Social environment, which includes factors surrounding peers, family, and school, significantly influences young people’s perception of endometriosis, as well as girls’ emotional health and ability to seek help, a study conducted with teens living in New York City found.
These findings reflect a need to educate and inform adolescents, families, peers, schools, and health experts on endometriosis, as well as reducing stigma associated with the disease and making sure support networks are in place for young girls who may be affected by symptoms.
The study, “How do adolescent girls and boys perceive symptoms suggestive of endometriosis among their peers? Findings from focus group discussions in New York City,” was published in the journal BMJ Open.
Endometriosis can negatively impact several aspects in the lives of women and girls. The associated symptoms affect their daily lives, such as mobility, sleep, and emotional (depression and anxiety) and social (isolation and missed social activities) health.
Most studies have focused on clinical and surgical outcomes, and not much is known about the effect of these debilitating symptoms among adolescent girls. The impact of social context, including factors involving family, peers, and community, on health and health-seeking behaviors has been especially neglected in these studies.
In this study, researchers from different U.S. universities conducted group discussions with an ethnically diverse group of teens living in New York City to understand how endometriosis and symptoms suggestive of the disease are perceived at different social levels.
The study included 54 girls and boys between 14 and 18 years old. Data from the discussions was collected using four vignettes, each centered on a girl with specific endometriosis symptoms in a social situation, from which 15 themes emerged that influence the perception of endometriosis among adolescents.
These themes were then grouped into main factors affecting perception of endometriosis at different social levels. For example, factors affecting the community/society, peer/school, and family levels included stigma, gender norms, lack of endometriosis knowledge, and distrust of healthcare providers; factors affecting the individual level included painful bowel movements, painful sex, heavy bleeding, passing out, and emotional, social and educational costs.
One of the themes debated in the focus group discussions was lack of training among school personnel. “Certain diseases have certain symptoms and you can’t just tell by looking, you have to really dig into it to find out what the person has and talk with the person,” a male adolescent said. “But, in most cases [the nurse] just checks you for your, maybe blood pressure, fever, the temperature and if these are ok, then they probably just think you’re fine.”
Another important issue that arose is the girls’ distrust of healthcare providers. “I would be embarrassed to tell the doctor because, I know doctors and stuff, and they go home, and they might say, ‘I had a patient, and she told me something is wrong with her pooping all the time [laughter].’ I don’t want to share, because [the doctor] is gonna share with other people,” a girl said.

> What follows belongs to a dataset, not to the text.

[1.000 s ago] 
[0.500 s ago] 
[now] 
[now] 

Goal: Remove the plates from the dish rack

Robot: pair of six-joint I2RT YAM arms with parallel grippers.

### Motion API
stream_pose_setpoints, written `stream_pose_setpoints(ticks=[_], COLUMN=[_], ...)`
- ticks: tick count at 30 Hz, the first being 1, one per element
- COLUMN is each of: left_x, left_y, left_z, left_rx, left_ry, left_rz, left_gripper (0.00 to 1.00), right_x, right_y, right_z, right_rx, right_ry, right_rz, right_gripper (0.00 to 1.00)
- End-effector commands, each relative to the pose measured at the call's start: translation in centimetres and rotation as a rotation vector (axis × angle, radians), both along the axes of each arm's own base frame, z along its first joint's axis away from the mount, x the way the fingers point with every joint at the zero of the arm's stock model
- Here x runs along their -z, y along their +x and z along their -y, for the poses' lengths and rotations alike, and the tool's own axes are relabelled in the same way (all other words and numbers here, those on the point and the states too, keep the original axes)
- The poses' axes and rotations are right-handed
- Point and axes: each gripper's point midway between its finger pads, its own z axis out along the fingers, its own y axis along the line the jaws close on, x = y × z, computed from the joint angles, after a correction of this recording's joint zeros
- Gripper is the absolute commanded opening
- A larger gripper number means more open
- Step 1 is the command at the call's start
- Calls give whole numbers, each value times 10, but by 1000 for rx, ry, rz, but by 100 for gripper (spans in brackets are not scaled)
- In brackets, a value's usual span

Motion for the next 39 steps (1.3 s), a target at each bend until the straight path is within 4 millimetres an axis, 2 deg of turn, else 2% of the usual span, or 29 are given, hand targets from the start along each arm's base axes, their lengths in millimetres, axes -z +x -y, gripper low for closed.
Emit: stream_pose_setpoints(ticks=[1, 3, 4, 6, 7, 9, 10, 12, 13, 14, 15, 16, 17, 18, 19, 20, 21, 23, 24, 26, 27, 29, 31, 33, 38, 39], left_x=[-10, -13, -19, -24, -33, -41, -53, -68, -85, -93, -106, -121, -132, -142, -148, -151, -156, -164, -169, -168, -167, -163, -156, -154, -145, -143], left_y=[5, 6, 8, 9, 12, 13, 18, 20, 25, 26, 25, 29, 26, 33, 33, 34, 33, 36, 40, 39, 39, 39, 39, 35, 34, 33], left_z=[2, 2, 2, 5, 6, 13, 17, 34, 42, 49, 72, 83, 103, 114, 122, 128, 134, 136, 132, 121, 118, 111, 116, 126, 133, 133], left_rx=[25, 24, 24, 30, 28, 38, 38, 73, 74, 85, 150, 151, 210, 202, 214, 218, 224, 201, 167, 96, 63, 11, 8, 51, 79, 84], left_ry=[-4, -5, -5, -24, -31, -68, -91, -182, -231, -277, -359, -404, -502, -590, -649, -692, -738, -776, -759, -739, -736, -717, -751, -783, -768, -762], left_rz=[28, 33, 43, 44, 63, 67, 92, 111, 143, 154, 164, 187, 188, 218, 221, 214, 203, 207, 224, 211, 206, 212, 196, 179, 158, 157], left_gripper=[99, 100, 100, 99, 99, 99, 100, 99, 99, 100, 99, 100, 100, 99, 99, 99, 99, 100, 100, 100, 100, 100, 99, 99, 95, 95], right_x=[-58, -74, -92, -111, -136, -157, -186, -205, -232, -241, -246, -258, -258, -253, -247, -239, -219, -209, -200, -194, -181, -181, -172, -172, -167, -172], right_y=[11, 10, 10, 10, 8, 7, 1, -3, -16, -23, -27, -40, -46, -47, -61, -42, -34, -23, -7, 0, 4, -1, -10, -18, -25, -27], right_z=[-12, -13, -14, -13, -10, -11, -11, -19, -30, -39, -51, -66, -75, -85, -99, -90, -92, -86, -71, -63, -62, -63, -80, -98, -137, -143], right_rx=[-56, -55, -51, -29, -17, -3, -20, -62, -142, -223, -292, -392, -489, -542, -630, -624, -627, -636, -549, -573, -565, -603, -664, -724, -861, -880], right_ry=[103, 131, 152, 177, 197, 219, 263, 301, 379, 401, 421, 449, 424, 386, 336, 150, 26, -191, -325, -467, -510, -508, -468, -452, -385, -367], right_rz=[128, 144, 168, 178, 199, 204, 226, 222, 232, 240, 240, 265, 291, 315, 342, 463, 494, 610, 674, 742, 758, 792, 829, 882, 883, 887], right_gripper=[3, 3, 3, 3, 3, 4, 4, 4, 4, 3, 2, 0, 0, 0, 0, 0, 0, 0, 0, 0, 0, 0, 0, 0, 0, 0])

These findings show how important social context is both in how it affects adolescents’ perceptions of endometriosis symptoms, as well as girls’ emotional health and help-seeking capability.
“Findings underscore the importance of understanding the social environment of girls experiencing symptoms suggestive of endometriosis and educating and engaging their peers, family and school personnel to create a supportive, informed social climate,” the researchers concluded.
“Efforts should specifically include stigma reduction campaigns targeted towards female and male adolescents,” they also said.